I disagree. It depends on how you define functional language. There
are two reasonable definitions:

1. A functional language is one that supports programming in a
functional style. On this definition, being a functional language is
not a dichotomy, it's a continuum, and all of these languages are to
some extent functional.

2. A functional language is one that forces you to program in a
functional style. On this definition, none of these languages are
functional, including Lisp.

I personally prefer definition 1, though I don't really care to quibble
over terminology. But there is no reasonable way that you can say that
Lisp is definitively a functional language while Python and Javascript
are definitively not. The best you can do is argue that Lisp's support
for functional programming is better than the others.

> R> That's really all you need to do functional programming.
>
> Well, ok, you can do functional programming in all those languages I've
> listed above.
> But another question is -- do you want to? Is that a preferred style?

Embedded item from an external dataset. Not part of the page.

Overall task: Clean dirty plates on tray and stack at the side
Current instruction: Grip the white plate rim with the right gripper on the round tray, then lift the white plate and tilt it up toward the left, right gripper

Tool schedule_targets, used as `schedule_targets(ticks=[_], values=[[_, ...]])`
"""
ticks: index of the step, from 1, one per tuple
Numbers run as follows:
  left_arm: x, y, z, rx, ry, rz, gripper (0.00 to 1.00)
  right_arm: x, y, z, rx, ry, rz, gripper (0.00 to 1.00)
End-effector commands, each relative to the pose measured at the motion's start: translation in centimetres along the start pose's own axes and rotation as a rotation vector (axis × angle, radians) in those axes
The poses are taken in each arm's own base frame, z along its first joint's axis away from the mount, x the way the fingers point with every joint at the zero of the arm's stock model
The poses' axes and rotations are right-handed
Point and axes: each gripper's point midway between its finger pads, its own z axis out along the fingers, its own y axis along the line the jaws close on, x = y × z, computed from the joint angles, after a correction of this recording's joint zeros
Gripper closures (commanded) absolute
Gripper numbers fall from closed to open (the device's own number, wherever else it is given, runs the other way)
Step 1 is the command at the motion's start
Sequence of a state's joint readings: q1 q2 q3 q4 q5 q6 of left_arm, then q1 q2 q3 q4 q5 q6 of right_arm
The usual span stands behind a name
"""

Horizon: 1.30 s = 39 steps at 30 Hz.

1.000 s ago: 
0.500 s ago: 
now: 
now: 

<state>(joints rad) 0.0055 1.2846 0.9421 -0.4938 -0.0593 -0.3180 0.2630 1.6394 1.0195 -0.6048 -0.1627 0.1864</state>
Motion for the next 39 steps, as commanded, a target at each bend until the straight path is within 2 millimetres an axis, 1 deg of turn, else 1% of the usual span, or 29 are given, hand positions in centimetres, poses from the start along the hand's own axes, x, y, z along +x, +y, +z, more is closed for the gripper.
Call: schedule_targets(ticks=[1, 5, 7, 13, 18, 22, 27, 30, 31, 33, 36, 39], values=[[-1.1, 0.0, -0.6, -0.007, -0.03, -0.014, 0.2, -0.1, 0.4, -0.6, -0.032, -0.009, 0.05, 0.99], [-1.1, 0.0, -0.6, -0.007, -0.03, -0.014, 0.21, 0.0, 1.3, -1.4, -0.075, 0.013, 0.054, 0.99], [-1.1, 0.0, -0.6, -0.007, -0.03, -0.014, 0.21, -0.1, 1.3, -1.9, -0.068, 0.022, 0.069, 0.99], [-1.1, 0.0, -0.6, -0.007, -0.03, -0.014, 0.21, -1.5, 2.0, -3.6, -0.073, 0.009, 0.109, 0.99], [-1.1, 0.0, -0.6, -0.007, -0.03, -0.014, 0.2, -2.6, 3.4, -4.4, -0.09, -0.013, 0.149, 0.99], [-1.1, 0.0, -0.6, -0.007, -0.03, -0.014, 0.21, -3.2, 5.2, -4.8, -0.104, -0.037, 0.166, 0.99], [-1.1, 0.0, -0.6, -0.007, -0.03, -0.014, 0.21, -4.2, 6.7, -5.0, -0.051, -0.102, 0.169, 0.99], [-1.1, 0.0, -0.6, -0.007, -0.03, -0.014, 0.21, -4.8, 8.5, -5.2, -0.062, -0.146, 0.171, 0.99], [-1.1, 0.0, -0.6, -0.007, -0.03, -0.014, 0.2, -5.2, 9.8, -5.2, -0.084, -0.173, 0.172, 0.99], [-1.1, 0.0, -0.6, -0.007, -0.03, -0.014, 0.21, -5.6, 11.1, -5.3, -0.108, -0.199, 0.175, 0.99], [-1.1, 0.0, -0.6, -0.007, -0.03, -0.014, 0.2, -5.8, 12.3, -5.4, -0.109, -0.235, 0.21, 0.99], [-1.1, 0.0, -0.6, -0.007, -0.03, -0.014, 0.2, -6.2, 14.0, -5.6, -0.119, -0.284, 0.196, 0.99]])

Sure. Why not? I write functional code in Python all the time. It's
annoying, but no more so than any of the zillion other annoyances that
coders have to face on a daily basis. And Python has some built-in
features (notably iterators and list comprehensions) that make
functional programming easier than in Lisp.

rg
From: Didier Verna on
RG <rNOSPAMon(a)flownet.com> wrote:

> I disagree. It depends on how you define functional language. There
> are two reasonable definitions:
>
> 1. A functional language is one that supports programming in a
> functional style. On this definition, being a functional language is
> not a dichotomy, it's a continuum, and all of these languages are to
> some extent functional.
>
> I personally prefer definition 1

Yup. The only definition that /should/ stand is: functional = supports
functions as first class citizens, as per Christopher Strachey's
definition. And support for any paradigm is indeed a continuum.

I also find particularly annoying when people assume that functional =
purely functional. That's the kind of vocabulary fuzziness that leads to
comments I've heard too often like:

<C guy>:
Lisp? Ah yeah, that's this weird functional language with lots of parens...

<Haskell guy>:
Lisp? Ah yeah, that's this weird imperative language with lots of parens...

--
Resistance is futile. You will be jazzimilated.

Scientific site: http://www.lrde.epita.fr/~didier
Music (Jazz) site: http://www.didierverna.com
From: Tamas K Papp on
On Thu, 29 Apr 2010 06:55:24 -0700, RG wrote:

> coders have to face on a daily basis. And Python has some built-in
> features (notably iterators and list comprehensions) that make
> functional programming easier than in Lisp.

I don't know Python that well. Could you please give an example? I
am curious whether those constructs give something extra, and if so,
whether one could implement them in CL.